Watergate Scandal
Watergate Scandal
(1972–75), U.S. political scandal surrounding the revelation of illegal activities on the part of the incumbent(serving/sitting) Republican administration of President Richard M. Nixon during and after the 1972 presidential election campaign.
The matter was first brought to public attention by the arrest of five men who, on June 17, 1972, broke into the headquarters of the Democratic National Committee at the Watergate, an office–apartment–hotel complex in Washington, D.C. Within a few days of their arrest at the Watergate, charges of burglary and wiretapping were brought against the five and against E. Howard Hunt, Jr., a former White House aide, and G. Gordon Liddy, general counsel for the Committee for the Re-election of the President. All seven were tried before Judge John J. Sirica, chief judge of the U.S. District Court for the District of Columbia, in January 1973. During the months between their arrest and their trial, President Nixon and his aides had denied that anyone in the administration had been involved, despite persistent press reports to the contrary, especially in The Washington Post.
Of the seven, five pleaded guilty and two were convicted by a jury.
At sentencing on March 23, 1973, Sirica read a letter from one of the defendants, James W. McCord, Jr., which charged that the White House had been conducting a “cover-up” to conceal its connection with the break-in. McCord also charged that the seven defendants had been pressured by the White House to plead guilty and remain silent.

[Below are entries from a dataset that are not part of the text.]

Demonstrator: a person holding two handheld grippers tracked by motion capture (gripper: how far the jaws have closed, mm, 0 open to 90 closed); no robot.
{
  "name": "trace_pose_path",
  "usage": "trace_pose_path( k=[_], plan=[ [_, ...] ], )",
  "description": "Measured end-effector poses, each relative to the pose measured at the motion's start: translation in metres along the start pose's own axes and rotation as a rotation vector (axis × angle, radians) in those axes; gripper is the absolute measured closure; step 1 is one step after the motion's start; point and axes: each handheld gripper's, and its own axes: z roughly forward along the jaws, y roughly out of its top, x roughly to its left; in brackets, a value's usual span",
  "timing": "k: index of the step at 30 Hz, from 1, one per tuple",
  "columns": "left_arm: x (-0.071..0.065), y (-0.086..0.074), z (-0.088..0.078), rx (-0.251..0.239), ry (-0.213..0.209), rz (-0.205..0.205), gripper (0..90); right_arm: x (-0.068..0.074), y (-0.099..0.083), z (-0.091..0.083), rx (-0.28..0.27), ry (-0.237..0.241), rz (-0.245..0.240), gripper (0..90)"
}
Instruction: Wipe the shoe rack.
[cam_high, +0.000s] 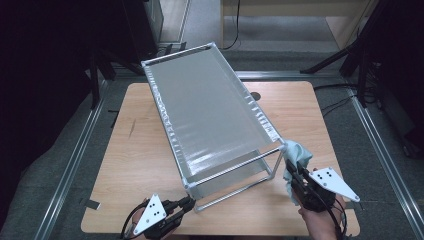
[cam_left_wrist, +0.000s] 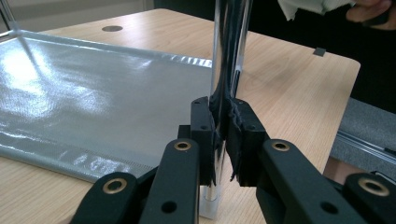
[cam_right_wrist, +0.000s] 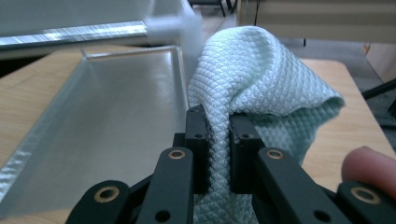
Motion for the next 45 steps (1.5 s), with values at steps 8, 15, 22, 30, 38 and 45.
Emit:
trace_pose_path(
  k=[8, 15, 22, 30, 38, 45],
  plan=[
    [0.0, -0.001, -0.001, -0.002, -0.002, -0.004, 82.2, 0.007, -0.032, 0.018, 0.14, -0.006, 0.018, 80.6],
    [0.001, -0.001, -0.001, 0.001, -0.003, -0.009, 82.1, 0.035, -0.062, 0.042, 0.304, 0.061, -0.072, 79.1],
    [0.0, -0.001, -0.002, 0.0, -0.004, -0.007, 82.1, 0.053, -0.07, 0.052, 0.324, 0.136, -0.13, 79.3],
    [0.001, -0.001, -0.002, 0.001, -0.004, -0.005, 82.1, 0.026, -0.069, 0.059, 0.276, -0.045, 0.022, 79.5],
    [0.001, -0.002, -0.001, -0.002, -0.006, -0.01, 82.0, 0.025, -0.02, 0.026, 0.081, -0.046, 0.038, 79.6],
    [0.001, -0.002, -0.001, -0.001, -0.008, -0.013, 81.9, 0.029, 0.005, 0.005, -0.017, -0.045, 0.019, 79.6]
  ],
)
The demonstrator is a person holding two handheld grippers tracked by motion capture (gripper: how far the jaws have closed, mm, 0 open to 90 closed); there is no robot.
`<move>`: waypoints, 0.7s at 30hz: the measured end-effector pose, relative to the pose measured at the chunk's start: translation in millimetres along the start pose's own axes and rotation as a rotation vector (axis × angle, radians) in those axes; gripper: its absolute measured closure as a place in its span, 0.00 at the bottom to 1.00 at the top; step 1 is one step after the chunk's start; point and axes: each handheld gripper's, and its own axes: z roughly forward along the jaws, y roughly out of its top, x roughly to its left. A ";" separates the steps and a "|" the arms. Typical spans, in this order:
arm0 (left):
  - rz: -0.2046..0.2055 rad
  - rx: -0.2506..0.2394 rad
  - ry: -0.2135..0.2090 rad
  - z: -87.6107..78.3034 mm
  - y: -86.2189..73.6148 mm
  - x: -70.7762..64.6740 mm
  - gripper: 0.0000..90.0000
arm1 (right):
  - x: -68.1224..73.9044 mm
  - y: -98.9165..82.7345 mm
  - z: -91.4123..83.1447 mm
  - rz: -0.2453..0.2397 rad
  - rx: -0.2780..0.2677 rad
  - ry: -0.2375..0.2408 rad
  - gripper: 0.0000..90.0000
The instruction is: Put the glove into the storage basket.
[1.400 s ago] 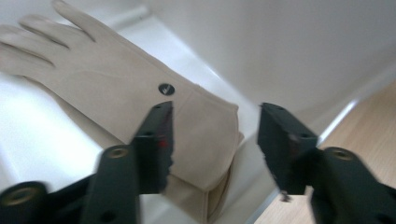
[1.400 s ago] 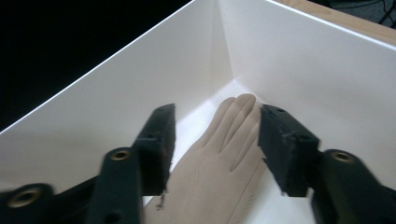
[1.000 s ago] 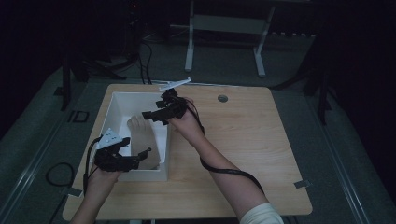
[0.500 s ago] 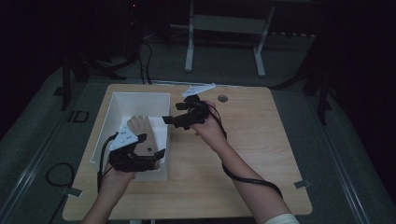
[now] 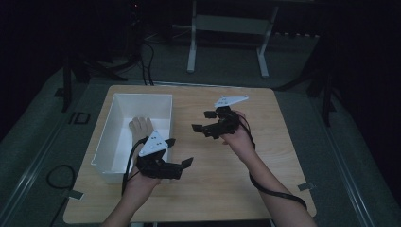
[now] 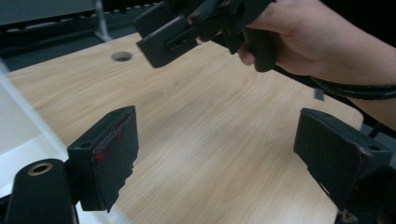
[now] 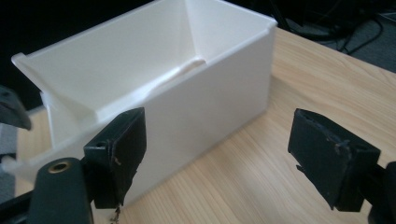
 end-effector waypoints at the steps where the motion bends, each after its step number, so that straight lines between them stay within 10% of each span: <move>1: 0.006 0.004 -0.007 3.3 -0.2 -2.6 0.16 | -1.5 -3.4 -2.5 0.003 0.002 0.000 0.21; 21: 0.081 0.107 -0.154 64.2 -23.0 -37.3 0.16 | -27.6 -70.1 -29.7 0.061 0.018 -0.022 0.20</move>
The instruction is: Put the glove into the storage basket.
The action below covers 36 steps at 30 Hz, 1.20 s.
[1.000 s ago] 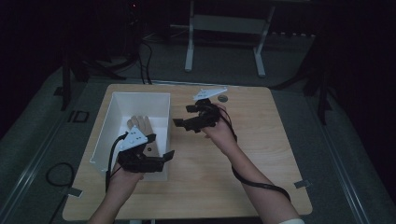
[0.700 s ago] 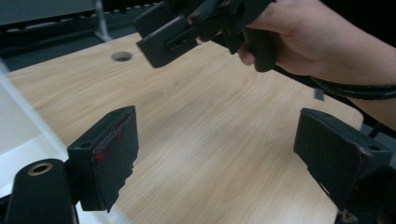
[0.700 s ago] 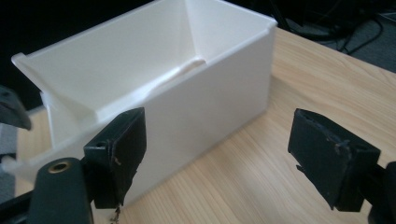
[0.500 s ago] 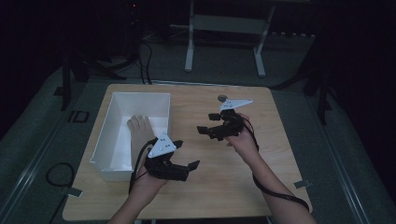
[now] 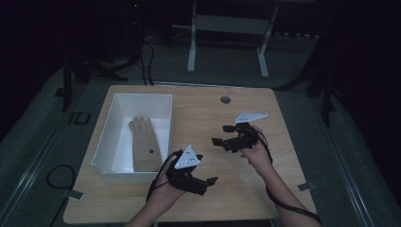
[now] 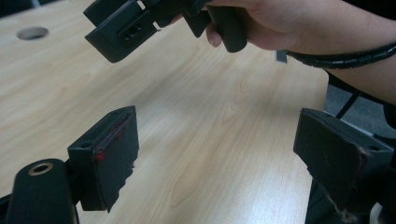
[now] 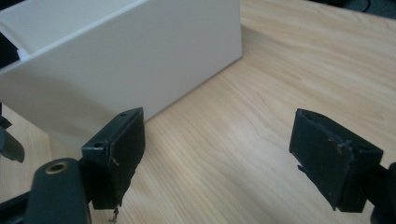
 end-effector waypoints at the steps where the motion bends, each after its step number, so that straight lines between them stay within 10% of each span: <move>1: -0.001 0.003 -0.004 2.8 -1.2 -0.3 0.16 | -1.3 -3.6 -0.3 0.002 0.000 -0.001 0.20; 36: -0.049 0.059 -0.059 62.0 -58.5 4.1 0.16 | -29.6 -100.4 6.5 0.009 0.050 -0.061 0.20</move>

With the White House now clearly implicated, President Nixon on April 1973, announced that he had begun a new investigation. White House press secretary Ronald L. Ziegler said that all previous statements issued by the executive branch regarding Watergate were “inoperative.” After two weeks, Nixon issued a public statement that he took responsibility for the actions of staff members implicated in the case. Nixon, however, denied any personal knowledge of either the campaign of political espionage(spying) or the attempts to conceal any wrongdoing.

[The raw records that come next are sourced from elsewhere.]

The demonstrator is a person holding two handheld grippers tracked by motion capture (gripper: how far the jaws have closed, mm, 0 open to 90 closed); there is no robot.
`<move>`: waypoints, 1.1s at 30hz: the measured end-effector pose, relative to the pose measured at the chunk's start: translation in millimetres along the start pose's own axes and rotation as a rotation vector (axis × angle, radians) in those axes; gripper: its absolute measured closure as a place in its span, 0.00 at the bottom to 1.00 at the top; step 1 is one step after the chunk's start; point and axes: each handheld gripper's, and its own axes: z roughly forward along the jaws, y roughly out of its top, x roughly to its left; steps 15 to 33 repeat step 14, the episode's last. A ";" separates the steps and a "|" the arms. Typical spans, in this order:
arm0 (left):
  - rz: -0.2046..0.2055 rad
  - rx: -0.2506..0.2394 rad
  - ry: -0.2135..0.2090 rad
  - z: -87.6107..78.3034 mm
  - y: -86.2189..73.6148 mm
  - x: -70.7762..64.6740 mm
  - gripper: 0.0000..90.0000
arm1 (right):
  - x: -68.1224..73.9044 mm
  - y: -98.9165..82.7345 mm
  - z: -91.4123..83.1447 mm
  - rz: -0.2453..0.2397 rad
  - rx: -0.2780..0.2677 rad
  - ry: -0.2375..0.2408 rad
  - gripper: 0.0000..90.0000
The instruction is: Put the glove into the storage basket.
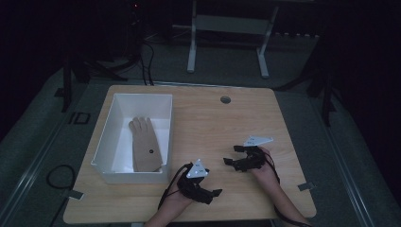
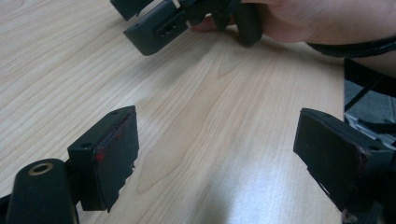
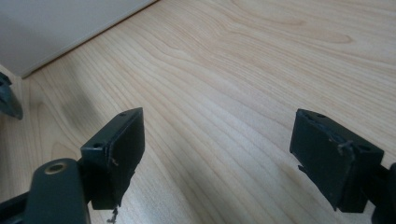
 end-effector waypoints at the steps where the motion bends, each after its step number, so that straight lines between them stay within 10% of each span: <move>1: -0.006 -0.003 0.003 0.8 -2.7 1.6 0.16 | 0.3 -0.4 0.2 -0.003 -0.001 0.001 0.20; 33: -0.005 -0.021 0.006 1.9 -10.4 2.4 0.16 | 0.5 -4.0 0.2 -0.028 -0.001 -0.014 0.19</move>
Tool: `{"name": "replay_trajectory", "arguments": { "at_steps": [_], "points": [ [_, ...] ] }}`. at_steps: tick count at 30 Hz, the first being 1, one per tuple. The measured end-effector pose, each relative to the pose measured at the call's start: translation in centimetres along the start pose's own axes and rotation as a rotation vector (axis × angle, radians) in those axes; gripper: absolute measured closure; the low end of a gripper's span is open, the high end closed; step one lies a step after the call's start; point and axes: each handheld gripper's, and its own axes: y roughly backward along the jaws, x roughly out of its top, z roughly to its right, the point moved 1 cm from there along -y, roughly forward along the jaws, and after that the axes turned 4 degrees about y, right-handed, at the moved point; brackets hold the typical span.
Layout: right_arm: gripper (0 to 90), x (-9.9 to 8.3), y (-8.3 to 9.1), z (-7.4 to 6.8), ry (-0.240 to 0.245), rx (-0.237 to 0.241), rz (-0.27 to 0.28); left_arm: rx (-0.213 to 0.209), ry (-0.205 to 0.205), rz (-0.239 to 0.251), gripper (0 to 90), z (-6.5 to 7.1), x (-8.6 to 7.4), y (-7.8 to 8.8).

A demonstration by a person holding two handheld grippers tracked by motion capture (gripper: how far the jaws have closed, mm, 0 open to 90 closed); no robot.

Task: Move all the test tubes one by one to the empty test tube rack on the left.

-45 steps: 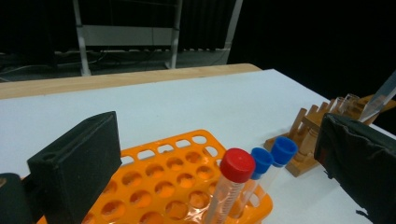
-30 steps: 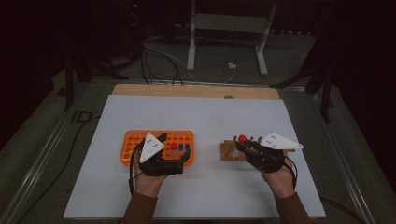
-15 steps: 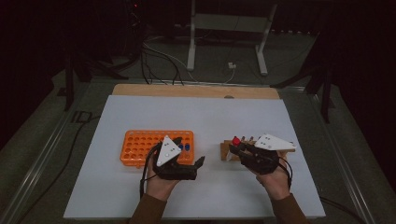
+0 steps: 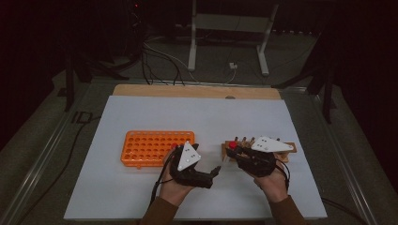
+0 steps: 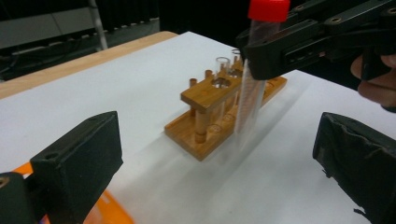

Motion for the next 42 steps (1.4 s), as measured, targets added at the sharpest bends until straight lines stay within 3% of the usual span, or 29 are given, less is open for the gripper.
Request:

However, Alexander P. Butterfield, formerly of the White House staff, disclosed that conversations in the president's offices had secretly been recorded on tape.
When the tapes were subpoenaed for, Nixon refused on the grounds of executive privilege and national security. When Judge Sirica ordered Nixon to turn over the tapes and that order was upheld by the U.S. Court of Appeals, Nixon offered instead to provide written summaries of the tapes in question in return for an agreement that no further presidential documents would be sought.
A storm of public protest pressured Nixon into releasing the tapes on December 8, but of the nine tapes specified in Sirica's order, only seven were delivered (the White House claimed the other two had never existed); and one of the seven contained a gap that, according to a later report by a panel of experts, could not have been made accidentally.
By the beginning of 1974, several former White House aides were either under indictment or had pleaded guilty to charges stemming from Watergate. The term itself had come to denote not merely the original break-in but also more or less related allegations of misconduct, including the purchase of governmental favours with campaign contributions and other “dirty tricks” of the 1972 campaign. On August 1974 the President supplied transcripts of three tapes that clearly implicated him in the cover-up. With these revelations, Nixon's last support in Congress evaporated. He announced his resignation on August 8, stating that he “no longer had a strong enough political base” with which to govern. He left office at 11:35 AM the following day, August 9.
Former President Nixon was spared any further punishment when his successor, Gerald R. Ford, granted an unconditional pardon on September 8, 1974.